Supplied material: Begin
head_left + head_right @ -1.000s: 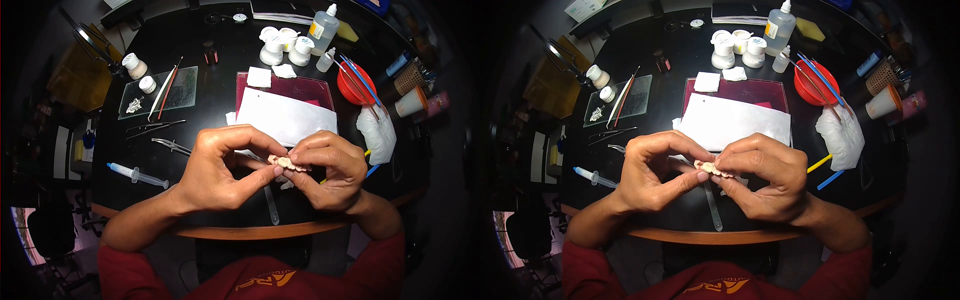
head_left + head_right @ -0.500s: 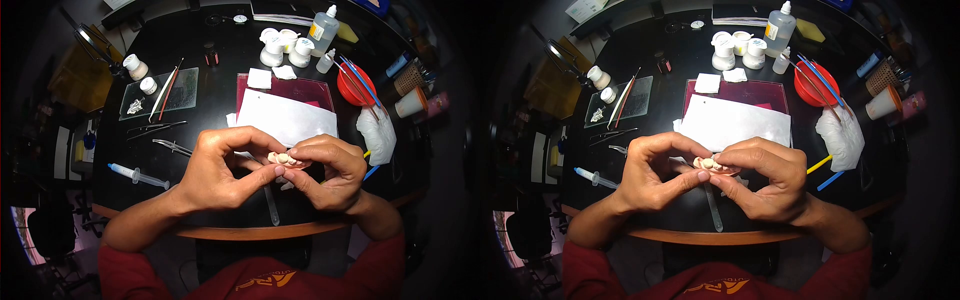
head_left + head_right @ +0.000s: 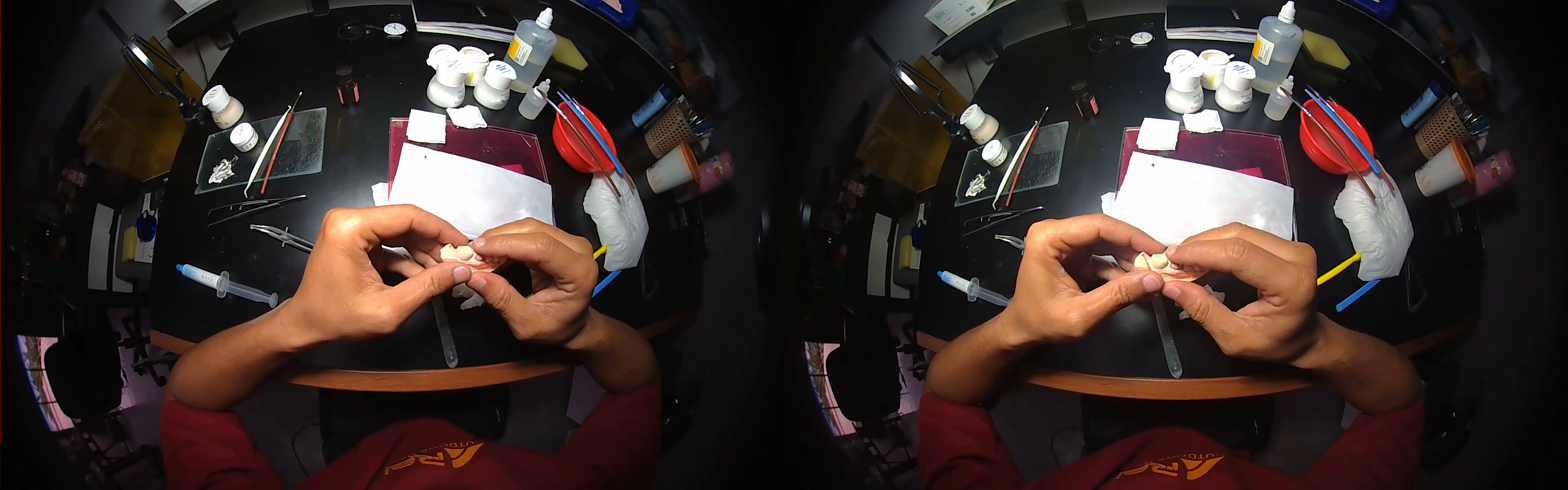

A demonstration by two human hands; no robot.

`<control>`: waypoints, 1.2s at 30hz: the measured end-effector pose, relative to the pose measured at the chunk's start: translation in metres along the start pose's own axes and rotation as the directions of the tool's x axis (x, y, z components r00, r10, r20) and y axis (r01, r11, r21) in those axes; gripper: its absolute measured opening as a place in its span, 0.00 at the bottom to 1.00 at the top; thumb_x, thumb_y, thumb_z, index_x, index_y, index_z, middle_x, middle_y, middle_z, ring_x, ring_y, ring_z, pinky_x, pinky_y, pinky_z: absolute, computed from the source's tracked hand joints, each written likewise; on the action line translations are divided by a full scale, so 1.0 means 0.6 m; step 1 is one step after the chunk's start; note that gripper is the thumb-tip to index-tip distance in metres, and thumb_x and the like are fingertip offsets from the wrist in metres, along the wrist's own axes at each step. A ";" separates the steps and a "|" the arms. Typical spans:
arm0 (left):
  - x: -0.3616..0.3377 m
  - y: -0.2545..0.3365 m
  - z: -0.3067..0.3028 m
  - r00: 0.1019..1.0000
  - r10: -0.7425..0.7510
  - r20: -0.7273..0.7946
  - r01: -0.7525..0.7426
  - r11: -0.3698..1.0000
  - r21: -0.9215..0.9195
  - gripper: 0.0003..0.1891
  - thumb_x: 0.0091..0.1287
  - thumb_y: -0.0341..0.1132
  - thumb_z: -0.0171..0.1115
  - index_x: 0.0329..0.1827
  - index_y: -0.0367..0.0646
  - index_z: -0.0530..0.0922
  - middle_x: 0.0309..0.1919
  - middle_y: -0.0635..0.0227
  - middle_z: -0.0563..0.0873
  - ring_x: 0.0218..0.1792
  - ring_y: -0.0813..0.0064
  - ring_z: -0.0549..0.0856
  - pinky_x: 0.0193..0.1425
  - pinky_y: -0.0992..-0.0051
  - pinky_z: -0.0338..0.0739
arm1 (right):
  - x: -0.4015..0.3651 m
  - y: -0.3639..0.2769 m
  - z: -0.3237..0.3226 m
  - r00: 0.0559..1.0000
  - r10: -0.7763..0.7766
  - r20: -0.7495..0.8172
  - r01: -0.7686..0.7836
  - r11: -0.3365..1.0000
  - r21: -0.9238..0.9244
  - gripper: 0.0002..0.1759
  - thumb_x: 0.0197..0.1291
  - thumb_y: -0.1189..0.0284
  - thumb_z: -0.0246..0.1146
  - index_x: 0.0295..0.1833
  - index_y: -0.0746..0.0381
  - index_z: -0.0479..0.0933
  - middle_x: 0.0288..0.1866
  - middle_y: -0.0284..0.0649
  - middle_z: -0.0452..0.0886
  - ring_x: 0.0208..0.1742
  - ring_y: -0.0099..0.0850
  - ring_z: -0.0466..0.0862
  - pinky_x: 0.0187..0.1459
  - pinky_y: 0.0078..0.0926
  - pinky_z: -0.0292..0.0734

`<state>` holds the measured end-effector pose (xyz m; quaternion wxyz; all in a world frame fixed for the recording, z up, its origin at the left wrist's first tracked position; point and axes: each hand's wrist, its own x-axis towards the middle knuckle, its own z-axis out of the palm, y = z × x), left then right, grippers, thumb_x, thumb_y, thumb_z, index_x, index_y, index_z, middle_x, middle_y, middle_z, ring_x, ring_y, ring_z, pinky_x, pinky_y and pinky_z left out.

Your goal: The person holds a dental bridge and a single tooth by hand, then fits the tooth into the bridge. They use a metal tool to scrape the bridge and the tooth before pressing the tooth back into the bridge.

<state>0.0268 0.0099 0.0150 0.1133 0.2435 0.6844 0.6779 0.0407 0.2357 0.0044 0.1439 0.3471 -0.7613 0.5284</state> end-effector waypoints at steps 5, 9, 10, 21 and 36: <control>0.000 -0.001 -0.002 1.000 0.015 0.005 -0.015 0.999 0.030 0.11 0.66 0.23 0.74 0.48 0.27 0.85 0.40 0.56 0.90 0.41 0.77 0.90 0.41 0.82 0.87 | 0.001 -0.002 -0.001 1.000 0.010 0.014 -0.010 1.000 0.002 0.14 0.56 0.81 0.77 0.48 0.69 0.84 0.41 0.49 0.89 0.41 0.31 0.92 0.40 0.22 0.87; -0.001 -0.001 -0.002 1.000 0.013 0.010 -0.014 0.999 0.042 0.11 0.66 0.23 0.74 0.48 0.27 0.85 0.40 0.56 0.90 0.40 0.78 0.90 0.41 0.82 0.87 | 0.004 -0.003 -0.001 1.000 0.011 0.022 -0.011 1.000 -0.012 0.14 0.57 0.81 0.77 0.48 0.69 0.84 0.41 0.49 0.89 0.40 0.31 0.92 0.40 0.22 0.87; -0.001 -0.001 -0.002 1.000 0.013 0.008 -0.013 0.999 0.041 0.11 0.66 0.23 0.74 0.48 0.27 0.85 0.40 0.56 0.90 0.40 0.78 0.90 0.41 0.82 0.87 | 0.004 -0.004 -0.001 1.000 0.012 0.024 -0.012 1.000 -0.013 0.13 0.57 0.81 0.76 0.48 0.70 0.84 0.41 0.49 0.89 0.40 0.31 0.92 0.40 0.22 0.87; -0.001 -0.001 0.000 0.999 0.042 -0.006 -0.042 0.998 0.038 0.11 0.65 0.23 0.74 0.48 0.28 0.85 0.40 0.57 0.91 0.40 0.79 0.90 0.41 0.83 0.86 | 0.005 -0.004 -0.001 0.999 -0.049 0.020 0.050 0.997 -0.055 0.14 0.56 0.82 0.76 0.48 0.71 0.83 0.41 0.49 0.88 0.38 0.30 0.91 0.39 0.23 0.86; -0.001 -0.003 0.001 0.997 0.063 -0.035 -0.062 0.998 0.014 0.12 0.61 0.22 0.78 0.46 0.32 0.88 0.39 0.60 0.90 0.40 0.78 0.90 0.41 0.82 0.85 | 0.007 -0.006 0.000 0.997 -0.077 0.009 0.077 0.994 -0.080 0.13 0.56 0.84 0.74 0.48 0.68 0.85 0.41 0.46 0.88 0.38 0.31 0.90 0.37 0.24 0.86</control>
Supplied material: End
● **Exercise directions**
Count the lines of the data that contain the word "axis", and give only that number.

● **Answer to this task**
2